Sempre que se trata de guarda de menor, a referência sempre será a prioridade do melhor interesse da criança e do adolescente. Daí surge a possibilidade da aplicação da guarda compartilhada como opção de grandes benefícios para a evolução educacional e psicológica da criança. A definição de guarda compartilhada está presente no Código Civil, no Artigo 1583, como sendo “a responsabilização conjunta e o exercício de direitos e deveres do pai e mãe que não vivam sob o mesmo teto, concernentes ao poder familiar dos filhos comuns”.

 Para o advogado e professor do curso de Direito do Centro Universitário Estácio da Bahia, Wiverson Oliveira, as decisões sobre a vida dos filhos serão tomadas conjuntamente. “Por exemplo, a escolha da escola na qual a criança irá estudar será tomada pelos pais conjuntamente. O mesmo ocorre em relação aos cursos e esportes que a criança irá realizar”, diz.

 Tudo será definido pelos pais em decisão conjunta. As decisões sobre a vida cotidiana serão tomadas pelos pais conjuntamente. Diferentemente da guarda unilateral na qual caberá ao detentor da guarda, genitor ou genitora, com exclusividade, as decisões acerca da vida cotidiana dos filhos, tais como colégio que estudará a criança.

 Não se pode, contudo, confundir a guarda compartilhada com a guarda alternada.  “Na guarda denominada alternada, os filhos teriam o tempo de convívio com os genitores rigorosamente dividido entre estes de forma isonômica”, explica.

 Para o professor, é importante deixar claro que guarda compartilhada não é divisão idêntica do tempo de convívio dos filhos com cada um dos pais. “Na guarda compartilhada, a lei determina que o tempo de convívio com os filhos deve ser dividido de forma equilibrada com a mãe e com o pai, sempre tendo em vista as condições fáticas e os interesses dos filhos, não ocorrendo necessariamente divisão de tempo de convívio estritamente igual para pai e para mãe”, completa o professor.

 Outro equívoco de interpretação existente diz respeito a acreditar que a instauração da guarda compartilhada afastaria automaticamente a obrigação e o dever de pagamento de pensão alimentícia. Tal fato não ocorre automaticamente. É importante destacar que a obrigação e o dever de pagamento de pensão alimentícia pode existir mesmo  em se tratando de guarda compartilhada. Na verdade, as despesas referentes aos filhos permanecerão sendo divididas entre os genitores, tendo como referência o trinômio da necessidade x possibilidade x proporcionalidade.

Atualmente, a definição da guarda de filho como compartilhada passou a ser regra geral, uma vez que a legislação afirma que quando não houver acordo entre a mãe e o pai quanto à guarda do filho será aplicada, sempre que possível, a guarda compartilhada. Sem dúvida, a guarda compartilhada é o mais correto dos caminhos para a criação de filhos após o rompimento de relacionamento entre os pais.
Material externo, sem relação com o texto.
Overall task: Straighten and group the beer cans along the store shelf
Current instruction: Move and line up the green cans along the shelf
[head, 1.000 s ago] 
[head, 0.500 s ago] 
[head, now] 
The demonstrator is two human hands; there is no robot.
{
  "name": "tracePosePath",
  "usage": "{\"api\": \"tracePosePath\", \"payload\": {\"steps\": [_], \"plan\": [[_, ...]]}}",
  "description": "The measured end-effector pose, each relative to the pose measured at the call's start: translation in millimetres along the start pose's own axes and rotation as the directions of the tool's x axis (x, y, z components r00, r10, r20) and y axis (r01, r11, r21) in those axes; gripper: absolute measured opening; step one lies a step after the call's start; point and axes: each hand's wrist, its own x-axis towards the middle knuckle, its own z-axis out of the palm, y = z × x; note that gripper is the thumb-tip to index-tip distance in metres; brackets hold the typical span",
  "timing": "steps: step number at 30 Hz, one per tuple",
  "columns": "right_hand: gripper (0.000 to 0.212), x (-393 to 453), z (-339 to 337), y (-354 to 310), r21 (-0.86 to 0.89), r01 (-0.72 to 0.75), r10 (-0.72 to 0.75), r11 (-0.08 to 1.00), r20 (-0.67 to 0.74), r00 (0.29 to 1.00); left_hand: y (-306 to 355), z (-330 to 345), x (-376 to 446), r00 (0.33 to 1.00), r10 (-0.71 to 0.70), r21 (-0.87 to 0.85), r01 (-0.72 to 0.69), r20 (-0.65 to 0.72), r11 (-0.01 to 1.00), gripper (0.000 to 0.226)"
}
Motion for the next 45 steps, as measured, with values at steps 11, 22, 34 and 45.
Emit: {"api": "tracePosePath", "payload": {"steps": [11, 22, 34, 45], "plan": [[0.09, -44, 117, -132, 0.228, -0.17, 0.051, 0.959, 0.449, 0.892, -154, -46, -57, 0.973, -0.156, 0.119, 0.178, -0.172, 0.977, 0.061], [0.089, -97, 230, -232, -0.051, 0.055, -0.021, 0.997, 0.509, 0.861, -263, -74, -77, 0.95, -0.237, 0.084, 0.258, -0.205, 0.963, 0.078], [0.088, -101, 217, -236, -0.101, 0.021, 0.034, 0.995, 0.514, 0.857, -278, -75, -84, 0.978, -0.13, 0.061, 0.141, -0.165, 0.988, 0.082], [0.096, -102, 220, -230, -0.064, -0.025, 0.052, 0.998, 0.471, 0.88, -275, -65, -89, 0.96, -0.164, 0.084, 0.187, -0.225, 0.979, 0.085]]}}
Em tal situação, a criança e o adolescente se sentem mais amparados. Observa-se na criança uma maior sensação de segurança e de existência da importância da família na vida e na evolução do filho. Os laços entre a criança e seus genitores se fortalecem. A própria Constituição Federal, em seu Artigo 227, dispõe ser dever da família, da sociedade e do Estado assegurar à criança, ao adolescente e ao jovem, com absoluta prioridade, dentre outros, a convivência familiar.

 “Não se pode esquecer que a criança é incapaz de cuidar de si e que precisa ser protegida de tudo que pode lhe afligir ou causar mal. Nada melhor para a criança do que o amparo dos genitores. Nada melhor para a criança do que sentir a permanência do acolhimento da família, mesmo estando os seus pais separados”, alerta Wiverson Oliveira.

 Portanto, a aplicação da guarda compartilhada é muito relevante para que realmente prevaleça e se efetive o bem-estar da criança como prioridade na lei e na conduta comportamental dos pais.